President Biden underwent the third physical exam of his presidency on Wednesday amid concerns over his age as he campaigns for a second term.
Mr. Biden, 81, traveled to Walter Reed National Military Medical Center for his annual physical, according to the White House. The visit was not announced ahead of time but was on his schedule, according to two people familiar with the plans but who were not advised to speak about them publicly.
Mr. Biden spent about two and a half hours inside Walter Reed. The White House is expected to release a summary of Mr. Biden’s physical later on Wednesday.
Events over the past few weeks have cast a spotlight on Mr. Biden’s age. He was described in a special counsel report over his handling of classified documents as a “well-meaning elderly man with a poor memory.” Polling shows that a majority of Americans have concerns about his age and ability to run for a second term. And Mr. Biden has made unforced errors at events, including recalling interactions with foreign leaders who would have been dead at the time those interactions took place.
As the presidential election heats up, the president has tried in recent days to assuage concerns over his age by reframing the focus on his likely Republican challenger, former President Donald J. Trump, who is four years younger and who makes a number of untrue, exaggerated or outright false claims at each of his public appearances.

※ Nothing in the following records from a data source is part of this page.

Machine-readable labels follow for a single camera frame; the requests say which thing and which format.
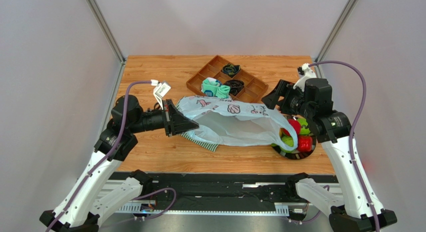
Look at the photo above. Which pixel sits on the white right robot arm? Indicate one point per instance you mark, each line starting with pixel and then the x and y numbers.
pixel 359 209

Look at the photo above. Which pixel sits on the teal white sock pair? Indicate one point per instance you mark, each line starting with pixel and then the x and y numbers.
pixel 212 87

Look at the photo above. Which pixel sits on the red apple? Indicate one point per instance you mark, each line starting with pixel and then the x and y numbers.
pixel 295 125

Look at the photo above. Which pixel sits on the green watermelon toy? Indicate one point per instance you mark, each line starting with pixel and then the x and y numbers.
pixel 304 127

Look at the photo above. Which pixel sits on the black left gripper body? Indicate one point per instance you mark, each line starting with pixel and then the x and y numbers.
pixel 169 118

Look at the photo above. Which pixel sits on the green white striped cloth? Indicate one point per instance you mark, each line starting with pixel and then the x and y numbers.
pixel 201 105

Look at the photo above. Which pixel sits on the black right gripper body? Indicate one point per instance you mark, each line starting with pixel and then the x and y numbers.
pixel 283 96

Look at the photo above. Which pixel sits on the black round plate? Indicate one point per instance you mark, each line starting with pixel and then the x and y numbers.
pixel 295 155

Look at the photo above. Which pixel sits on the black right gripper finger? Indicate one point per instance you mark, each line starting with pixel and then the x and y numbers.
pixel 283 86
pixel 272 100

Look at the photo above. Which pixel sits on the right aluminium frame post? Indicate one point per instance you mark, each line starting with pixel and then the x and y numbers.
pixel 337 27

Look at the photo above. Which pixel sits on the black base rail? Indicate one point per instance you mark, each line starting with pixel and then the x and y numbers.
pixel 221 194

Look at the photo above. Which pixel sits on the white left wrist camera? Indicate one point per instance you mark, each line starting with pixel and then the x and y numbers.
pixel 160 90

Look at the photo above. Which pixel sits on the aluminium frame post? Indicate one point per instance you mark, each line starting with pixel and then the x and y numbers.
pixel 337 27
pixel 97 12

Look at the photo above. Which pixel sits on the green custard apple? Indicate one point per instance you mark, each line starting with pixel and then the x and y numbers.
pixel 288 140

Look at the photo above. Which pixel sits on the red bell pepper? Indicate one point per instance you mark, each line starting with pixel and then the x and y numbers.
pixel 305 143

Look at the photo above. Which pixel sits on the light blue printed plastic bag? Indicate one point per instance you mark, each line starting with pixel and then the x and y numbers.
pixel 240 124

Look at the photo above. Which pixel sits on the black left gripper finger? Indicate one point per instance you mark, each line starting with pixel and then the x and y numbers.
pixel 183 126
pixel 174 116

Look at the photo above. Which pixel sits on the left aluminium frame post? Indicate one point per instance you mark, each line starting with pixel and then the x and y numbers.
pixel 97 12

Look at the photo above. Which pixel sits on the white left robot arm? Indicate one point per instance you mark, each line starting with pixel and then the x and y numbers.
pixel 82 210

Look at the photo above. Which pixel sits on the brown wooden divided tray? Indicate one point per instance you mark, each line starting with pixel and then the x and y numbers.
pixel 245 87

“You got to take a look at the other guy,” Mr. Biden said during an appearance this week on “Late Night With Seth Meyers.” “He’s about as old as I am, but he can’t remember his wife’s name,” he added, referring to a video in which Mr. Trump, 77, appeared to forget the name of his wife, Melania.

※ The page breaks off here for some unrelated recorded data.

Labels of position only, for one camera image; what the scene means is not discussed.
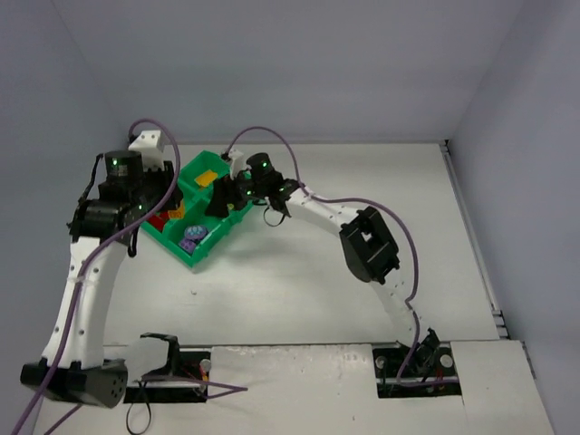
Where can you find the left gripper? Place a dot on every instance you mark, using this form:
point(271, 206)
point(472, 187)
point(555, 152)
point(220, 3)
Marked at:
point(168, 182)

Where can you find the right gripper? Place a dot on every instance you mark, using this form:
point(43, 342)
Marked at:
point(231, 189)

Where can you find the yellow curved lego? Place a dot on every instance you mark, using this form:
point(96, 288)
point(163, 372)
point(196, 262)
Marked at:
point(178, 213)

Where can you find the red long lego brick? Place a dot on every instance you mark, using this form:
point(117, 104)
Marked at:
point(171, 221)

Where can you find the green compartment tray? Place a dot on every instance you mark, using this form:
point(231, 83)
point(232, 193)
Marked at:
point(195, 201)

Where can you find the yellow oval lego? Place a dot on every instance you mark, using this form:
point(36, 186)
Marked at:
point(206, 178)

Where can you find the purple oval lego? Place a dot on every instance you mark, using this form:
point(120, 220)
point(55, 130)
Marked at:
point(195, 232)

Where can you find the purple rectangular lego brick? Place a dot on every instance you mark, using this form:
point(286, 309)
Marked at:
point(187, 245)

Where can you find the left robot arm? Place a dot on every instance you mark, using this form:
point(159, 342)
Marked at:
point(72, 367)

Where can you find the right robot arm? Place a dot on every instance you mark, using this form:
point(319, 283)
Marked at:
point(370, 250)

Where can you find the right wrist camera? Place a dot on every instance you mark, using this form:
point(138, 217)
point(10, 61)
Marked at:
point(235, 160)

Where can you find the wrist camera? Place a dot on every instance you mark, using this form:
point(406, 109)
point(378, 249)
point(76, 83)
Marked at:
point(149, 144)
point(235, 160)

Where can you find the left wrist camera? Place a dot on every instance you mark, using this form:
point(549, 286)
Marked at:
point(149, 144)

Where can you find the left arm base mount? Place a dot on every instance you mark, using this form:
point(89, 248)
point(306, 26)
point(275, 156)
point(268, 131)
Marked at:
point(164, 387)

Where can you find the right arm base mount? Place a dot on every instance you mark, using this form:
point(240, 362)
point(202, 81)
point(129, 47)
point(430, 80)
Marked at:
point(432, 375)

White House officials have been asked for weeks about whether and when Mr. Biden would make the trip to Walter Reed. Last February, Kevin C. O’Connor, the president’s longtime physician, gave Mr. Biden a clean bill of health, calling him a “healthy, vigorous 80-year-old.”
But Mr. Biden’s advisers have declined to say definitively whether the president — the oldest in the nation’s history — will take any tests to assess his memory and cognitive abilities. (In recent weeks, Mr. Trump has bragged about taking the Montreal Cognitive Assessment, a test that can help detect dementia and cognitive decline, but he has distorted the facts about the contents of the test. And the Montreal test, experts say, is neither definitive nor diagnostic.)

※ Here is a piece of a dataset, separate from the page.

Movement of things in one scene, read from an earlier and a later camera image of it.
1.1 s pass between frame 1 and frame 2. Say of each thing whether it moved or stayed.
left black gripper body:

Mr. Biden has also become noticeably slower in his movements in recent months, walking stiffly as he makes his way to the podium at appearances and taking the short stairs directly into the belly of Air Force One, rather than the taller stairs to the plane’s upper door.
Last year, Dr. O’Connor said the stiffness in Mr. Biden’s gait was the result of “significant spinal arthritis, mild post-fracture foot arthritis and a mild sensory peripheral neuropathy of the feet,” for which the president undergoes physical therapy to maintain flexibility.
His gait is somewhat halting, a characteristic that multiple people close to the White House say is partly because of his refusal to wear an orthopedic boot after suffering a hairline fracture in his foot before taking office.